Well you were warned at the title if you got a 56K and still came in here and you got an hour or so to waste let her run in the background for a bit. These pictures on Saturday and Sunday of this past weekend when I had access to a decent camera. Well more than decent. They are some big ole pictures and I didn't want to resize, I wanted all of the quality and details to come through. There are two pictures of me in here too in case you are wondering who it is. Flame away at how I look I don't care.

Here is my dash









Here is Vacume at Idle and my boost gauge









Boost Controller









Here is my head unit









Side/Rear Shot









Here's some info on the car.









Here is the only serious damage on the car.









K&N Cone Filter









WTF? No injector cooler?









Front Shot









Close Front Shot









Front Sleepy Eyes









Front Wide Awake









Rear Shot









Save the best for last


















Feedback is accepted and wanted

Sorry for the HUGE pics.


----------



## Radioaktiv (Feb 12, 2004)

i like the bigger pics

looks really good

needs a serious interior detail tho :thumbup:


----------



## asleepz (Feb 24, 2004)

Yeah I haven't been to worried about it yet. But when my shocks come in next weekend, and I get a electric fan and BOV I'll be ready for the interior. Until then, screw it.


----------



## Nismo1997 (Dec 26, 2003)

yea tru i hear ya on the performance part...but atleast wipe the dust off..haha sweet ass car tho :fluffy:


----------



## asleepz (Feb 24, 2004)

lol I did. After the fact


----------



## andre (Apr 30, 2002)

I'm lovin it. I really want one of those.


----------



## asleepz (Feb 24, 2004)

andre said:


> I'm lovin it. I really want one of those.


They are some fun cars. You wouldn't believe how much this thing pulls at 10 PSI.


----------



## Bluephoenix (Sep 27, 2004)

*Digital Odometer???*

Nice pics. I was curious, did you purchase that digital dash (odometer, mileage, etc.) or did it come with the car? Looks cool. Would like to put something like that in my car if possible. If you purchased it, where and for how much? Do they have anything like that for a 1995 Nissan Maxima? 
Thanks in advance. 
Bluephoenix


----------



## asleepz (Feb 24, 2004)

No they came like that from the factory. I think it was a 3 grand option or close to it. I have the GL-L model and it is fully loaded.
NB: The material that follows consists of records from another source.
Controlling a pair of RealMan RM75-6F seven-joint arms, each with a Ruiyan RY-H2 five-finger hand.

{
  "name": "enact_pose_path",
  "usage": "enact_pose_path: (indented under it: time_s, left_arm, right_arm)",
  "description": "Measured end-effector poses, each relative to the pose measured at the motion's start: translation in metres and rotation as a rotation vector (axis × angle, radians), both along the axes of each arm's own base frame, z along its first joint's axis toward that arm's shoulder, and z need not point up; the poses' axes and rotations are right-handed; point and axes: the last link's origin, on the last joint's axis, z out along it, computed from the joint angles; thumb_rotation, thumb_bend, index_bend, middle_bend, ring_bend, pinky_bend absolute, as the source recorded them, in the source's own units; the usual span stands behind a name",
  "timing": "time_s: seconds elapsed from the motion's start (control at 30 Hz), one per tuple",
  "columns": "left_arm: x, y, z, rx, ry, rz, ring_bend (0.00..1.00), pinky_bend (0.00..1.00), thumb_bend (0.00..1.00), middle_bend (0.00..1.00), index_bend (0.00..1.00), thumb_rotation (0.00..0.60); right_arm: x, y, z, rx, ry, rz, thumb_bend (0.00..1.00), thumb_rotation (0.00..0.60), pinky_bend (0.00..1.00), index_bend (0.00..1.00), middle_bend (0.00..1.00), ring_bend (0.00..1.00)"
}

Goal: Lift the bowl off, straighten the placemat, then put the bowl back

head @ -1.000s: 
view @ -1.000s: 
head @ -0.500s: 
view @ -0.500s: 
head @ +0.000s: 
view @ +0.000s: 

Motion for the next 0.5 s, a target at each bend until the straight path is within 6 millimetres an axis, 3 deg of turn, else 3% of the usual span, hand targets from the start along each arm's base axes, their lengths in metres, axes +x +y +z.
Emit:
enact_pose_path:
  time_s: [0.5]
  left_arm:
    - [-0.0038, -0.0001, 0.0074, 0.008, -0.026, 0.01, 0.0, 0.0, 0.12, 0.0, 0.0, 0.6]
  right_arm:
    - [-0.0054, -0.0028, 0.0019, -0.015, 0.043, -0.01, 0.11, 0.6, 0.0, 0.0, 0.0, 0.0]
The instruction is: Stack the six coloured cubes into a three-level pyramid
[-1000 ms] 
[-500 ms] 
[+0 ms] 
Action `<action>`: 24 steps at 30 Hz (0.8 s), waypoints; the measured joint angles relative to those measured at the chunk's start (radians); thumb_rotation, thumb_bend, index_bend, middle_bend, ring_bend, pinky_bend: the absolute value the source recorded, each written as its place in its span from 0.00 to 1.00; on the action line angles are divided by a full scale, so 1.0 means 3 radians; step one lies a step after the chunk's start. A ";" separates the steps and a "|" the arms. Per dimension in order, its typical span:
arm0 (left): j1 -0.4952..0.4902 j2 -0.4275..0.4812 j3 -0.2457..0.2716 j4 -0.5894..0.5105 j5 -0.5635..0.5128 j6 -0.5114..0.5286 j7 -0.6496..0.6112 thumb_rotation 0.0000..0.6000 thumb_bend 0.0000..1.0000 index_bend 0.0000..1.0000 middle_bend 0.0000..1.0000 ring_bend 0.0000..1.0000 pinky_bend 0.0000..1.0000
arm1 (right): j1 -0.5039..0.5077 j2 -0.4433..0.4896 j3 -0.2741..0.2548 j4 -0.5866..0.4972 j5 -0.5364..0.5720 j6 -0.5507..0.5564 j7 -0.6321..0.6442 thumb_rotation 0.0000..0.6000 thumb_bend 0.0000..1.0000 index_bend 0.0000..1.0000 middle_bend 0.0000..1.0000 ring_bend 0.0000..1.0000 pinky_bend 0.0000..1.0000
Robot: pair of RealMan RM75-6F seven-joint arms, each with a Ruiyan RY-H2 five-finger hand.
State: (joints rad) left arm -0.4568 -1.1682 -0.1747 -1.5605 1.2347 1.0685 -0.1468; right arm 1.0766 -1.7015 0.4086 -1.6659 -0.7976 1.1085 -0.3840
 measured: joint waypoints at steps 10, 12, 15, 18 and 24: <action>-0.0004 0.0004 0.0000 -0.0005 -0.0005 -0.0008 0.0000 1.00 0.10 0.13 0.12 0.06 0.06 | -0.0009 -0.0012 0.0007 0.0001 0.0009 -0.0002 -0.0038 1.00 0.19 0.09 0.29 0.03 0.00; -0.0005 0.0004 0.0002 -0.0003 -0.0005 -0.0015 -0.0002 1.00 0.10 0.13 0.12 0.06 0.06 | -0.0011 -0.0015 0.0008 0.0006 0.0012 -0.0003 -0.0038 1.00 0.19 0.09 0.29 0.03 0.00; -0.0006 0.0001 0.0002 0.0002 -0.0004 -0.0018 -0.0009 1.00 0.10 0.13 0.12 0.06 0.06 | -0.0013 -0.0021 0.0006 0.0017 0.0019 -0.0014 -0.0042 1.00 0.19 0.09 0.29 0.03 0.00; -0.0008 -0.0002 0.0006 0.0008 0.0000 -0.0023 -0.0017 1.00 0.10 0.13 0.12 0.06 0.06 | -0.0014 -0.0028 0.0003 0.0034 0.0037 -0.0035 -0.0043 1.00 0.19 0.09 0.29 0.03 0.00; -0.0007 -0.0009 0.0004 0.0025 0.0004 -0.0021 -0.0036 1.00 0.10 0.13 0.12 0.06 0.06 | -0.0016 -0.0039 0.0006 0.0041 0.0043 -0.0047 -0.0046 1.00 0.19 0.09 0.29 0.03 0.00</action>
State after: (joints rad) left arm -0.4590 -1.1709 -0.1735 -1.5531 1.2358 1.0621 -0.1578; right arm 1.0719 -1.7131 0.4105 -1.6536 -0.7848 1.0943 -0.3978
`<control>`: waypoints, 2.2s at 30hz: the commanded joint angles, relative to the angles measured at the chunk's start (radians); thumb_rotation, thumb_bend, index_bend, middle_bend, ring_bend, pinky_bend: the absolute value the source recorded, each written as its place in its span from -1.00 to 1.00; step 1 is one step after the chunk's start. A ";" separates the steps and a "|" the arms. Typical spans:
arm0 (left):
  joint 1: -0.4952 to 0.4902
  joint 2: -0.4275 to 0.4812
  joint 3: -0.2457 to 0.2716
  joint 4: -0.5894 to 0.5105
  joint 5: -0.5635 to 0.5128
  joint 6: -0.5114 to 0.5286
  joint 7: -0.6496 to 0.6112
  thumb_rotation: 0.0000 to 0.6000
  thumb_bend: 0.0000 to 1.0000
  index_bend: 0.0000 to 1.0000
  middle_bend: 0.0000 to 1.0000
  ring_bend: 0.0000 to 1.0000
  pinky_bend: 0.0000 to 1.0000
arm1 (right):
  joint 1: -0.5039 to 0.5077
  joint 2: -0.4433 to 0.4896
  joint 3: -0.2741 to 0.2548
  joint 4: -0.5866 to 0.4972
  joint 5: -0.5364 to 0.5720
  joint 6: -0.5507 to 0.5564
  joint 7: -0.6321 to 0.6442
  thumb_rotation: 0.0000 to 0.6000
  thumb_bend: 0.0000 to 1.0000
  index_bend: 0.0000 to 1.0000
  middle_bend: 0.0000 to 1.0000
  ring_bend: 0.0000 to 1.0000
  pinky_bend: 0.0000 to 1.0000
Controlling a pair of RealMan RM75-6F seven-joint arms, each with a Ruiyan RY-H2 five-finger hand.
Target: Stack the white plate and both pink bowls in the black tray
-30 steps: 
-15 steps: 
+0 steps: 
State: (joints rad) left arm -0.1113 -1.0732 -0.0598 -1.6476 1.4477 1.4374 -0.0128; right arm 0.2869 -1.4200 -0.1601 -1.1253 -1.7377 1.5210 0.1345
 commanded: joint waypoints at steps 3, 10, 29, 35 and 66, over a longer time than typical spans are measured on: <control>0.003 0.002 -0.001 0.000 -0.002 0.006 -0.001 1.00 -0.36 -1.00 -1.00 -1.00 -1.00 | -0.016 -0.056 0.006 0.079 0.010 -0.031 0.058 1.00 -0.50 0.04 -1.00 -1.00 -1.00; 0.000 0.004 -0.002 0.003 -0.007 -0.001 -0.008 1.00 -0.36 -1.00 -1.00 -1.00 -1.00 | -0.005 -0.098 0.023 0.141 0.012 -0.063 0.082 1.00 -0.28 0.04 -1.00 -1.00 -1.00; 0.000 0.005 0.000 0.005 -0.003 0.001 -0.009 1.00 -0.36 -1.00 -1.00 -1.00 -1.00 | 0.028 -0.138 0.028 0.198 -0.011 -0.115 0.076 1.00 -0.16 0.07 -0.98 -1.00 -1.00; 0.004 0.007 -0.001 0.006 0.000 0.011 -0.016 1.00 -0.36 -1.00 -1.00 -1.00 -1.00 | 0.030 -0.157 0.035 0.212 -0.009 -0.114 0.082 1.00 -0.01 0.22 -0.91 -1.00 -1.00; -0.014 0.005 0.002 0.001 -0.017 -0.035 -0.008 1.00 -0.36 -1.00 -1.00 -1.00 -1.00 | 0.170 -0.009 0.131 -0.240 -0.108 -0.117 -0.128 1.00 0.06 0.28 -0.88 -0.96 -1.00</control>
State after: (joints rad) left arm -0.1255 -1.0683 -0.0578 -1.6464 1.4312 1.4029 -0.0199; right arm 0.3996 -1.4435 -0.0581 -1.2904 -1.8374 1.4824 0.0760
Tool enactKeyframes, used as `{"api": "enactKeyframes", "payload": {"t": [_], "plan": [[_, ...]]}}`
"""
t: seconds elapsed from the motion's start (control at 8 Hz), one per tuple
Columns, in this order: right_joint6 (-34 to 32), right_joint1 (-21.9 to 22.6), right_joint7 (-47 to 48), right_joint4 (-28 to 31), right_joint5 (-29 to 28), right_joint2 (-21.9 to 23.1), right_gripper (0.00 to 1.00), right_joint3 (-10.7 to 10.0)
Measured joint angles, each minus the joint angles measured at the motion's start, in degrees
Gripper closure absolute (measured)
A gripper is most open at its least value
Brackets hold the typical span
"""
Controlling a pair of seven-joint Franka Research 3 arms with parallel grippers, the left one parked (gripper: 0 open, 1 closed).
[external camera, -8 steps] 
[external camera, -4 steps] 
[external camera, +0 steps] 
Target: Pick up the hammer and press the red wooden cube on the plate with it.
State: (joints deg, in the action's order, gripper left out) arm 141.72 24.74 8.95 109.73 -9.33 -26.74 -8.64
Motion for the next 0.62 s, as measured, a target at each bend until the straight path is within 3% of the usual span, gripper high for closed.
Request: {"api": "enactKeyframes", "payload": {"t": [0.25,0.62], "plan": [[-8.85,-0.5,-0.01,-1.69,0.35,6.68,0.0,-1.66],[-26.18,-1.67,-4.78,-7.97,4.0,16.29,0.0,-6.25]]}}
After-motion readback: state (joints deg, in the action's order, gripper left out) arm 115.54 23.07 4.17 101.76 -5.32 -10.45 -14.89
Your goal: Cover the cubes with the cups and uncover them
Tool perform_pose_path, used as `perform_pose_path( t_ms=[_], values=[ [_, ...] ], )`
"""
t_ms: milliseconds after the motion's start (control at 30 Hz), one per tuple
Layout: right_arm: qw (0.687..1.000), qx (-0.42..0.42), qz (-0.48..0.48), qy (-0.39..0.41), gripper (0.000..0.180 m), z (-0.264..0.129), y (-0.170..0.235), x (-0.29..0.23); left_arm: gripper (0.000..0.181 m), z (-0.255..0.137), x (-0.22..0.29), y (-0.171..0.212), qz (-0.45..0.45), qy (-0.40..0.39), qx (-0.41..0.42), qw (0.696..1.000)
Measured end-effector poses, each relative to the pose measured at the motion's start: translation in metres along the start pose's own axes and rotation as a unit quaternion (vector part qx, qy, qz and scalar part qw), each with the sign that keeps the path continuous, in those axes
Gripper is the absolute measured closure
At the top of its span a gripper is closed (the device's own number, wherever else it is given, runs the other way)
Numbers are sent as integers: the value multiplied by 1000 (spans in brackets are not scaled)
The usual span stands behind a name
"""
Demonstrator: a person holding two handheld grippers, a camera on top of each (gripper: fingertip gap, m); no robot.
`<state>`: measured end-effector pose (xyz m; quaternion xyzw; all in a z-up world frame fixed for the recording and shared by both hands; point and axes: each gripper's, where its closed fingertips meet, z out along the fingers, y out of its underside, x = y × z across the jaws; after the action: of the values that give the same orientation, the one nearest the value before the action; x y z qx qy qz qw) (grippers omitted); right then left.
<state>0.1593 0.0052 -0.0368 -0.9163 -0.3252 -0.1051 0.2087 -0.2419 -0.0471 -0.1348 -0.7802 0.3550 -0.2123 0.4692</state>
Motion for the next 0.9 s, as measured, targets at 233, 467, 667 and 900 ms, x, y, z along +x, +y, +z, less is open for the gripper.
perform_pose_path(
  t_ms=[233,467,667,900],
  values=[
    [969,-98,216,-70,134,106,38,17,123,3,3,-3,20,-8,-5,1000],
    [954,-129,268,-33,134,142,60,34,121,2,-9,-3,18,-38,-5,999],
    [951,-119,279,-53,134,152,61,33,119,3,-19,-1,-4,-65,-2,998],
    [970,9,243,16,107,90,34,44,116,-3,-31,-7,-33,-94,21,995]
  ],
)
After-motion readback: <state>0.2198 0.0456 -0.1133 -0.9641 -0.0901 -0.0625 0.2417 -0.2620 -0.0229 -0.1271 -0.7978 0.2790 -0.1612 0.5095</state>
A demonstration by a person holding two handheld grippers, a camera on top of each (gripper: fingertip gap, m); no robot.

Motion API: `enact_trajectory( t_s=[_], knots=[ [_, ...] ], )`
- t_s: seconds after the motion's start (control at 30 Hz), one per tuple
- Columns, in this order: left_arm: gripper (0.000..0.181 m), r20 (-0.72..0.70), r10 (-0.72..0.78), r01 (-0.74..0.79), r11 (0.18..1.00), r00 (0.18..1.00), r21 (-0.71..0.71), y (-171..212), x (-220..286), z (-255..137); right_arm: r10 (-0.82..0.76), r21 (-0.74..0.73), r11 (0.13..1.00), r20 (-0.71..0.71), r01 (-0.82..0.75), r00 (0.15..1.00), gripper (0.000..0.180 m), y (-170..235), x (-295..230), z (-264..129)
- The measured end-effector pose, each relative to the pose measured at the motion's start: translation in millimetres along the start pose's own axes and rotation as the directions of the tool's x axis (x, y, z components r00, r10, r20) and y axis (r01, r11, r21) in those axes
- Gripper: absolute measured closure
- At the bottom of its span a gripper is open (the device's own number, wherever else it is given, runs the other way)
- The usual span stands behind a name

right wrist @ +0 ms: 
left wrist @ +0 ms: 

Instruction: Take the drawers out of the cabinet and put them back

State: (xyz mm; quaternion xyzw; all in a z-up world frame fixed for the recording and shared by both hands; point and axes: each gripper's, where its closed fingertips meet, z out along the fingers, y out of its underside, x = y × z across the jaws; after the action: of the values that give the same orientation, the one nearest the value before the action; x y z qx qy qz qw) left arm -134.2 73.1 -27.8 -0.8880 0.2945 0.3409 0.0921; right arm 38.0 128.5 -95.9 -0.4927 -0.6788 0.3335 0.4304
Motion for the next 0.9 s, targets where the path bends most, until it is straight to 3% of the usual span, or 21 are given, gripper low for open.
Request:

My friend's mom just got I think a 90 Maxima and it has a digital dash but I'm not sure about anything newer having them or if any would fit.


----------



## asleepz (Feb 24, 2004)

bump bump bump


----------



## Uni (May 25, 2004)

Yea my cousin has that car, pretty fast, props that black beast is lookin to be a good project


----------



## asleepz (Feb 24, 2004)

Yeah I'm keepin it black but I don't really want to. It's just well it's stayin black.


----------



## the_anti_rice (Sep 30, 2004)

Is that a boost gauge in your tail pipe????  Props for a different ride!


----------